» **Exercise objective**
Make a verbatim copy of the records; pictures stay out.

Given information START

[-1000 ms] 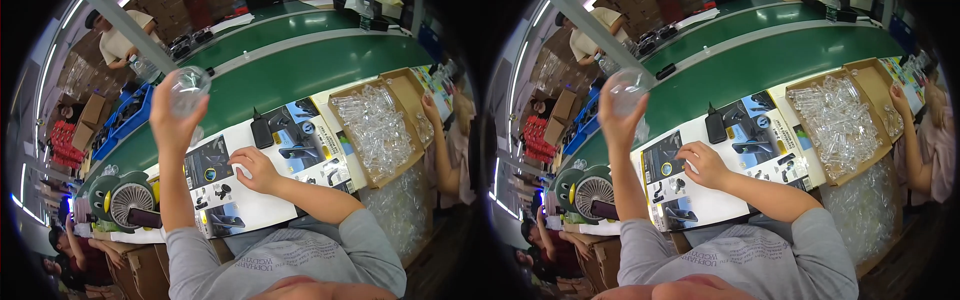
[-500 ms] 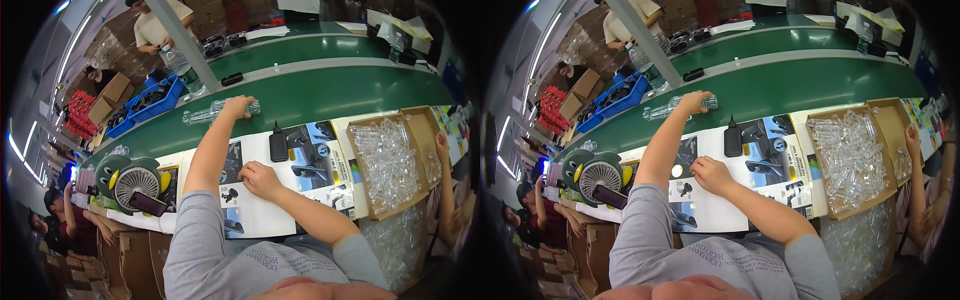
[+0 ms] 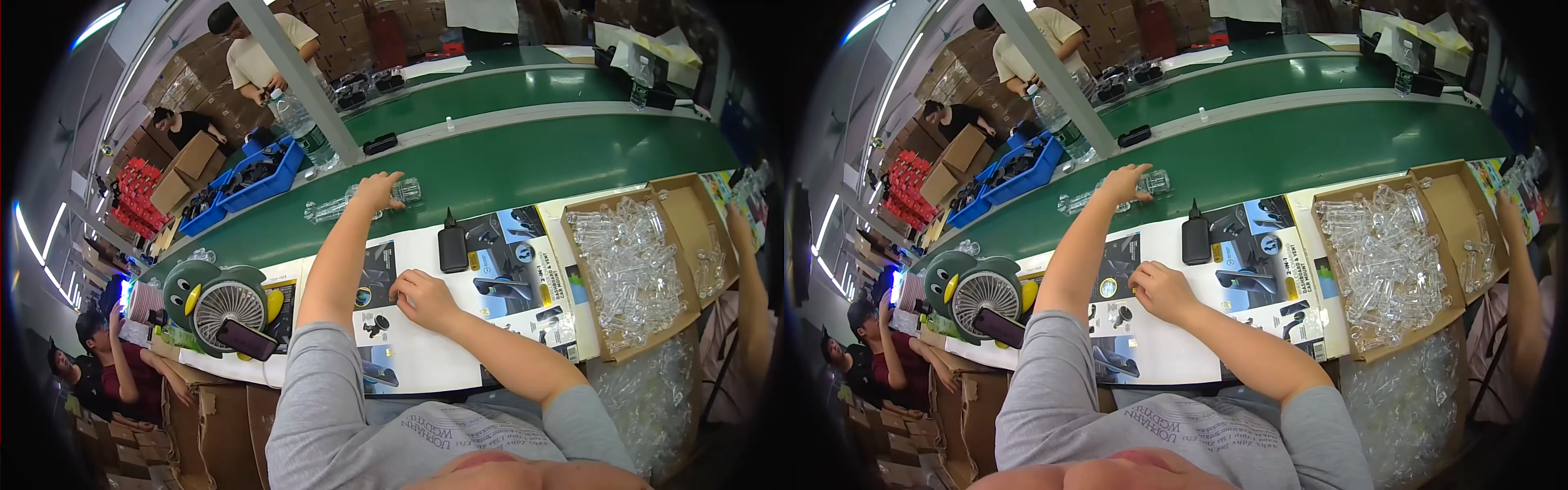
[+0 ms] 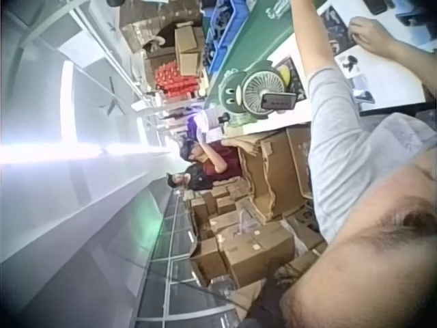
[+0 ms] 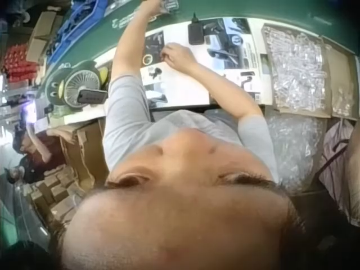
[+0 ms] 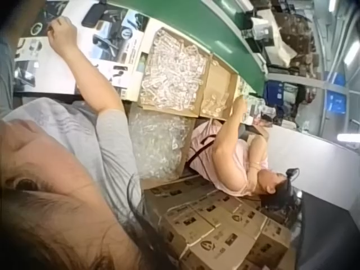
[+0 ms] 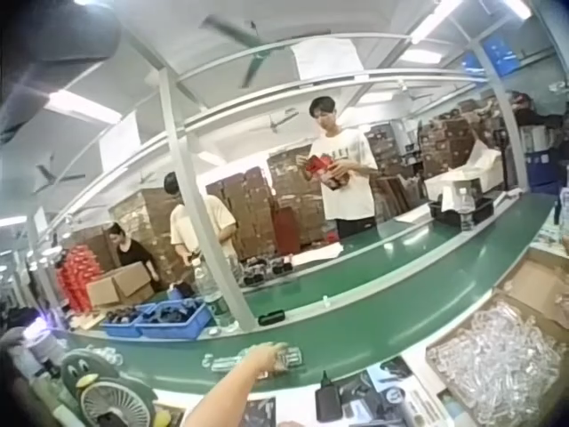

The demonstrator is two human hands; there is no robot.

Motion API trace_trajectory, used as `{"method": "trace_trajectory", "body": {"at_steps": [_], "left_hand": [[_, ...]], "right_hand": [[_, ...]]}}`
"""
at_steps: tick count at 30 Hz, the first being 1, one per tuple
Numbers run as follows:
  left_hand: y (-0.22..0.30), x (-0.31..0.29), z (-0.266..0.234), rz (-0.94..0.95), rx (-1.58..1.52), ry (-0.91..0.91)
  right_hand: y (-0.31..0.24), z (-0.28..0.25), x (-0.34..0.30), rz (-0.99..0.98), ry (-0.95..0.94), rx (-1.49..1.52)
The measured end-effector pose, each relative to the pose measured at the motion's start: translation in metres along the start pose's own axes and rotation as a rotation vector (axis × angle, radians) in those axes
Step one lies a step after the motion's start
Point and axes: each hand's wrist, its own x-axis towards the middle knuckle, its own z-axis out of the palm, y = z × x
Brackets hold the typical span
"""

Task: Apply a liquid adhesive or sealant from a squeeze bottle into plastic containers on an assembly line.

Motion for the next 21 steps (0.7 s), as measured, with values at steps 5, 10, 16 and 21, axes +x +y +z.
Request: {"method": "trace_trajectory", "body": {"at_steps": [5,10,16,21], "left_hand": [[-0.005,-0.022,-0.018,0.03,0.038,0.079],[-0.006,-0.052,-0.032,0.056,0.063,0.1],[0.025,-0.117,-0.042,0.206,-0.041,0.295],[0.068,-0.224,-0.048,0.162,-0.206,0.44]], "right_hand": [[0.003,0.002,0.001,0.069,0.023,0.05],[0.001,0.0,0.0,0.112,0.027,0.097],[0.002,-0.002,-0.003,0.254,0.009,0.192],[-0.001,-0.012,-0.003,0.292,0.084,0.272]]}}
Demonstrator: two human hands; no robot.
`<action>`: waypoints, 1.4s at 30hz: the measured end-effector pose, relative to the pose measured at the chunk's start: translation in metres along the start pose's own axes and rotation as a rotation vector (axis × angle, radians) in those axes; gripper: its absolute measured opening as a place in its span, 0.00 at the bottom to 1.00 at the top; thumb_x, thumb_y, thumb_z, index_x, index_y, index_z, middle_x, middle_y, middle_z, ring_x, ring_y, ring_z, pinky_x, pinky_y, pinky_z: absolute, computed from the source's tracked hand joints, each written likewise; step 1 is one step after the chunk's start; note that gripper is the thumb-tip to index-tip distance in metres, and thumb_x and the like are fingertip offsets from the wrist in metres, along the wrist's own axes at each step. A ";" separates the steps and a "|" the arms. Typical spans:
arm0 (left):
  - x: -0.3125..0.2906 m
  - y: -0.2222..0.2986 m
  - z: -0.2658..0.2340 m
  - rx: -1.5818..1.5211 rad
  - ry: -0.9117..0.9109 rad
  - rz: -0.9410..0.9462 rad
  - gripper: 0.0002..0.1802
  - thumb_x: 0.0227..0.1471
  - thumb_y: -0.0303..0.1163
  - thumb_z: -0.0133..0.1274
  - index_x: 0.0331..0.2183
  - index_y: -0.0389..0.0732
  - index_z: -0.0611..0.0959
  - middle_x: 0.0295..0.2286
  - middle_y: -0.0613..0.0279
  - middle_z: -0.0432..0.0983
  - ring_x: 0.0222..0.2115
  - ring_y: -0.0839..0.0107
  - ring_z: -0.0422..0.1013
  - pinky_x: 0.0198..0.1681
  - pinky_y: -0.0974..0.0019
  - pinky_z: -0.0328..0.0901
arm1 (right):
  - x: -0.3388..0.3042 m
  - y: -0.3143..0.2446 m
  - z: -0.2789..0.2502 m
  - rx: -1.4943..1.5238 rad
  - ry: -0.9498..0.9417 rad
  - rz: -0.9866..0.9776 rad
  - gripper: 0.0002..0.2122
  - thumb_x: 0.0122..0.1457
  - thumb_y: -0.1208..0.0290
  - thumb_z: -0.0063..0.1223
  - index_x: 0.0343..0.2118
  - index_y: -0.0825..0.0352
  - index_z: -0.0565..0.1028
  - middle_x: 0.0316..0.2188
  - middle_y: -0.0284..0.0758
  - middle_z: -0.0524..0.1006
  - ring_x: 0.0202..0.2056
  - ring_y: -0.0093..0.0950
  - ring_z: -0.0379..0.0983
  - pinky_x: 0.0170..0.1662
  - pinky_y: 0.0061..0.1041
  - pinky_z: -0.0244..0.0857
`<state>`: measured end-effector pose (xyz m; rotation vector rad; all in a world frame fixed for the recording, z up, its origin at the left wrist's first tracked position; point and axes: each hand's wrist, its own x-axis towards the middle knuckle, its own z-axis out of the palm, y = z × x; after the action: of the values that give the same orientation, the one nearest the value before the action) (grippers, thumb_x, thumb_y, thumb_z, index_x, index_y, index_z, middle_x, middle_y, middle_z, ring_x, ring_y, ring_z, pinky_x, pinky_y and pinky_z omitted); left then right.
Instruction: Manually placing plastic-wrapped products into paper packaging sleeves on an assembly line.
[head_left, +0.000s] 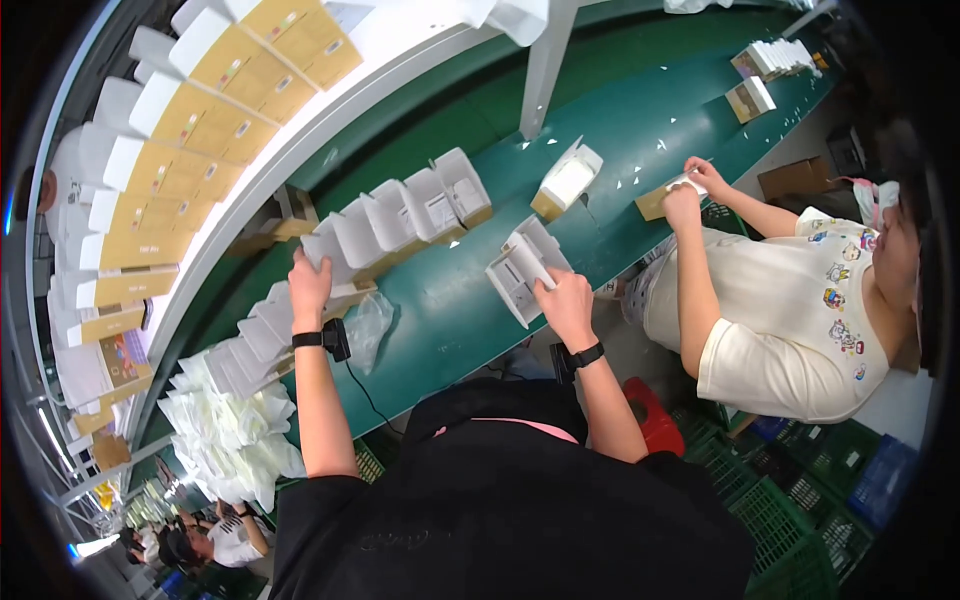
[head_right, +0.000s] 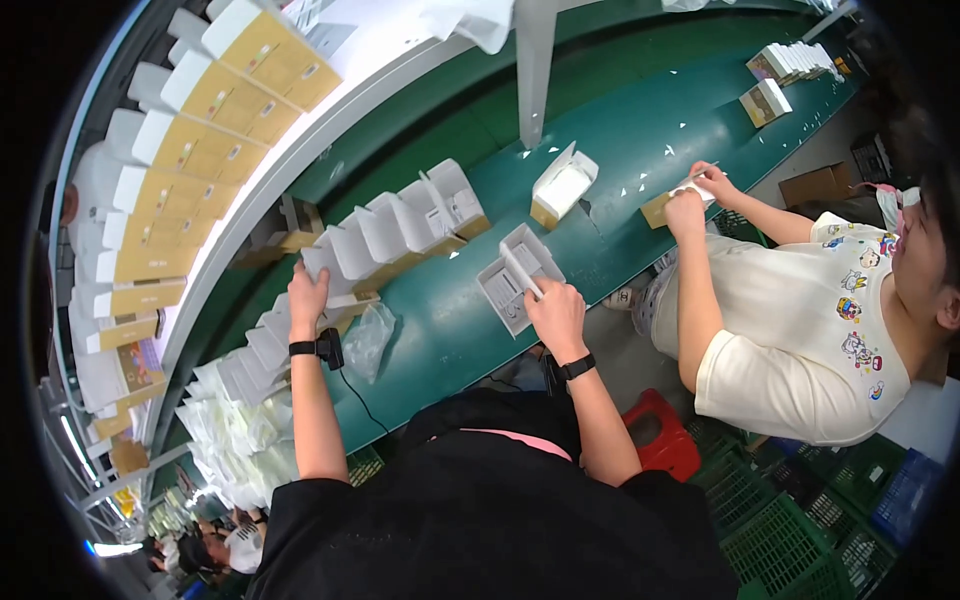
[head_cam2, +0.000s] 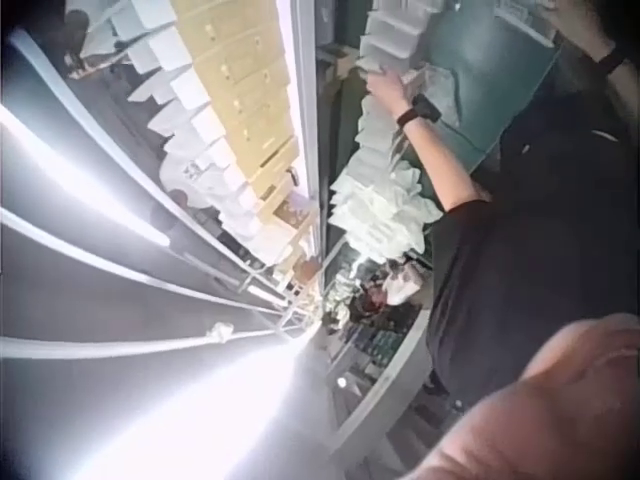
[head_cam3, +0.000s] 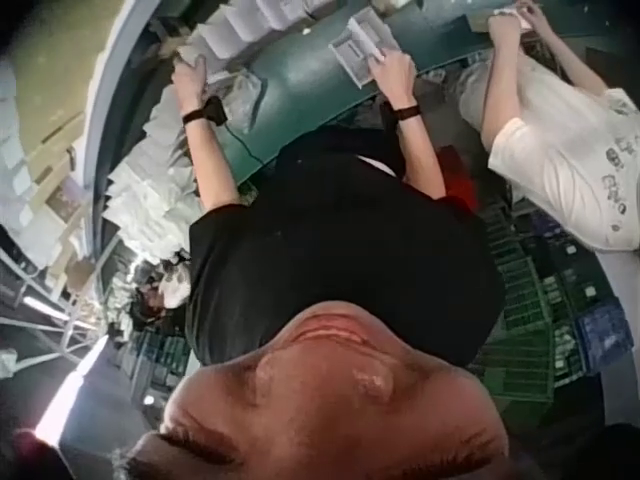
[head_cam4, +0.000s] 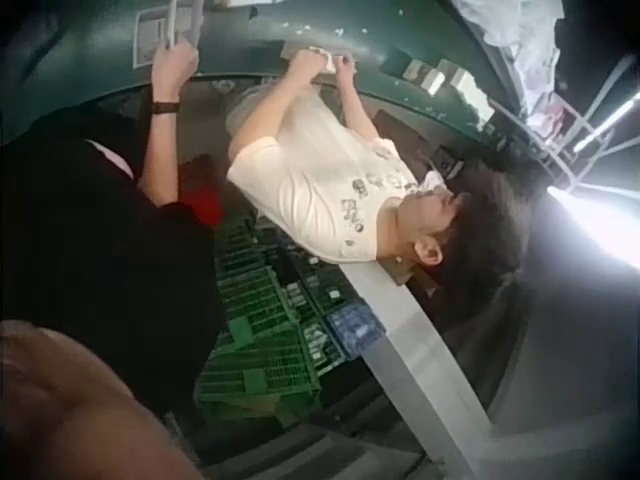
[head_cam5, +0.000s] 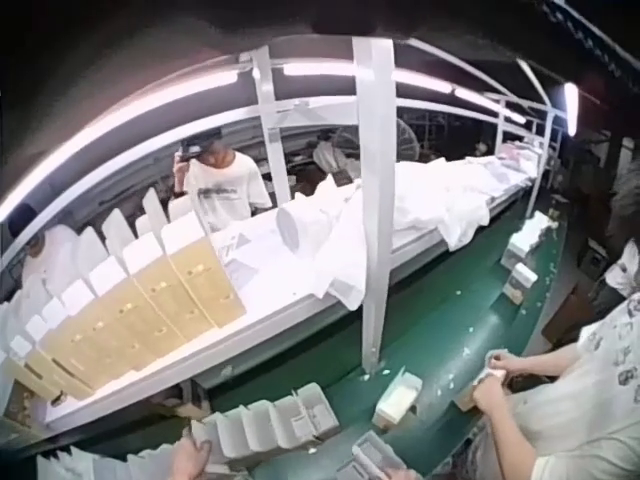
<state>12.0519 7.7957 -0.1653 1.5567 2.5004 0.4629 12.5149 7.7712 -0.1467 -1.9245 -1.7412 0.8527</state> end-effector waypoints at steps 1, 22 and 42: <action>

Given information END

» **Result of the exercise**
[-1000 ms] 
[-500 ms] 
[+0 ms] 
[+0 ms] 
[+0 ms] 
[+0 ms] 
[+0 ms] 

The demonstrator is two human hands; there is no robot.

Motion API trace_trajectory, used as `{"method": "trace_trajectory", "body": {"at_steps": [_], "left_hand": [[_, ...]], "right_hand": [[_, ...]]}}`
"""
at_steps: tick count at 30 Hz, the first being 1, one per tuple
Numbers run as follows:
  left_hand: y (-0.22..0.30), x (-0.31..0.29), z (-0.266..0.234), rz (-0.94..0.95), rx (-1.58..1.52), ry (-0.91..0.91)
  right_hand: y (-0.31..0.24), z (-0.28..0.25), x (-0.34..0.30), rz (-0.99..0.98), ry (-0.95..0.94), rx (-1.49..1.52)
The measured end-effector pose, each relative to the pose measured at the motion's start: translation in metres along the start pose's own axes and rotation as a rotation vector (axis × angle, radians) in those axes
Step one lies a step after the motion's start
Point and axes: each hand's wrist, its own x-axis towards the middle knuckle, its own z-axis out of the palm, y = z × x
Brackets hold the typical span
"""

Task: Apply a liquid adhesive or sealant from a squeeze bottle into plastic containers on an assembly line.

Motion for the next 21 steps (0.7 s), as measured, with values at steps 5, 10, 16 and 21, axes +x +y +z.
Request: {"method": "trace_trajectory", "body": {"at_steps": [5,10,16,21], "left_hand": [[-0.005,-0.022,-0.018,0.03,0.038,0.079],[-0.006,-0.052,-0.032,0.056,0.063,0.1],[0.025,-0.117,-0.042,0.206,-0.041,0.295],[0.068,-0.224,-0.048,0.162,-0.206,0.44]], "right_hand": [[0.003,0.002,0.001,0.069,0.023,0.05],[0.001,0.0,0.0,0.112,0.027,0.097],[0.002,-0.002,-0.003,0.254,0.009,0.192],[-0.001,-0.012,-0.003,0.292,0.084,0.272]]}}
Demonstrator: two human hands; no robot.
`<action>`: waypoints, 1.4s at 30hz: the measured end-effector pose, relative to the pose measured at the chunk's start: translation in metres along the start pose's own axes and rotation as a rotation vector (axis × angle, radians) in those axes; gripper: its absolute measured opening as a place in its span, 0.00 at the bottom to 1.00 at the top; thumb_x, thumb_y, thumb_z, index_x, index_y, index_z, middle_x, middle_y, middle_z, ring_x, ring_y, ring_z, pinky_x, pinky_y, pinky_z: absolute, computed from the source's tracked hand joints, each written likewise; step 1 is one step after the chunk's start; note that gripper is the thumb-tip to index-tip distance in metres, and thumb_x and the like are fingertip offsets from the wrist in metres, along the wrist's own axes at each step. A ";" separates the steps and a "|" the arms. Typical spans:
arm0 (left):
  - x: -0.3125..0.2906 m
  - y: -0.2222..0.2986 m
  - z: -0.2658..0.2340 m
  - rx: -1.5818..1.5211 rad
  - ry: -0.9117..0.9109 rad
  - rz: -0.9410..0.9462 rad
  - gripper: 0.0002..0.1802
  - thumb_x: 0.0227..0.1471
  - thumb_y: -0.0303..0.1163
  - thumb_z: -0.0133..0.1274
  - index_x: 0.0331..0.2183
  - index_y: -0.0389..0.0732
  - index_z: -0.0611..0.0959
  - middle_x: 0.0295..0.2286
  - middle_y: -0.0613..0.0279
  - middle_z: -0.0432..0.0983
  - ring_x: 0.0222..0.2115
  - ring_y: -0.0839..0.0107
  - ring_z: -0.0422..0.1013
  - pinky_x: 0.0198..0.1681
  - pinky_y: -0.0974..0.0019
  - pinky_z: -0.0328..0.0901
arm1 (right):
  - x: -0.3388..0.3042 m
  - y: -0.3143..0.2446 m
  - z: -0.2789..0.2502 m
  - rx: -1.4943..1.5238 rad
  - ry: -0.9498..0.9417 rad
  - rz: -0.9866..0.9776 rad
  - gripper: 0.0002..0.2122
  - thumb_x: 0.0122..0.1457
  - thumb_y: -0.1208..0.0290
  - thumb_z: -0.0063..0.1223
  - index_x: 0.0343..0.2118
  - index_y: -0.0825..0.0352
  - index_z: -0.0565..0.1028
  - middle_x: 0.0316..0.2188
  - middle_y: -0.0284..0.0758
  - middle_z: -0.0524..0.1006
  - ring_x: 0.0202..0.2056
  - ring_y: -0.0093..0.0950
  - ring_z: -0.0379..0.0983
  - pinky_x: 0.0170..0.1662
  - pinky_y: 0.0061..0.1041
  - pinky_z: -0.0244..0.0857
`<state>`: measured end-effector pose (xyz m; rotation vector rad; all in a world frame fixed for the recording, z up, its origin at the left wrist's first tracked position; point and axes: each hand's wrist, its own x-axis towards the middle knuckle, its own z-axis out of the palm, y = z × x; after the action: of the values that give the same orientation, the one nearest the value before the action) (grippers, thumb_x, thumb_y, thumb_z, index_x, index_y, index_z, middle_x, middle_y, middle_z, ring_x, ring_y, ring_z, pinky_x, pinky_y and pinky_z omitted); left then right.
Instruction: Manually placing plastic-wrapped products into paper packaging sleeves on an assembly line.
[head_left, +0.000s] 
[head_right, +0.000s] 
[head_cam2, +0.000s] 
[head_cam3, +0.000s] 
[head_cam4, +0.000s] 
[head_cam5, +0.000s] 
<state>12.0519 7.7957 -0.1653 1.5567 2.5004 0.4629 12.5149 7.7712 -0.1467 -1.9245 -1.7412 0.8527</state> end-effector waypoints at steps 1, 22 and 42: <action>

Output for the exercise is complete.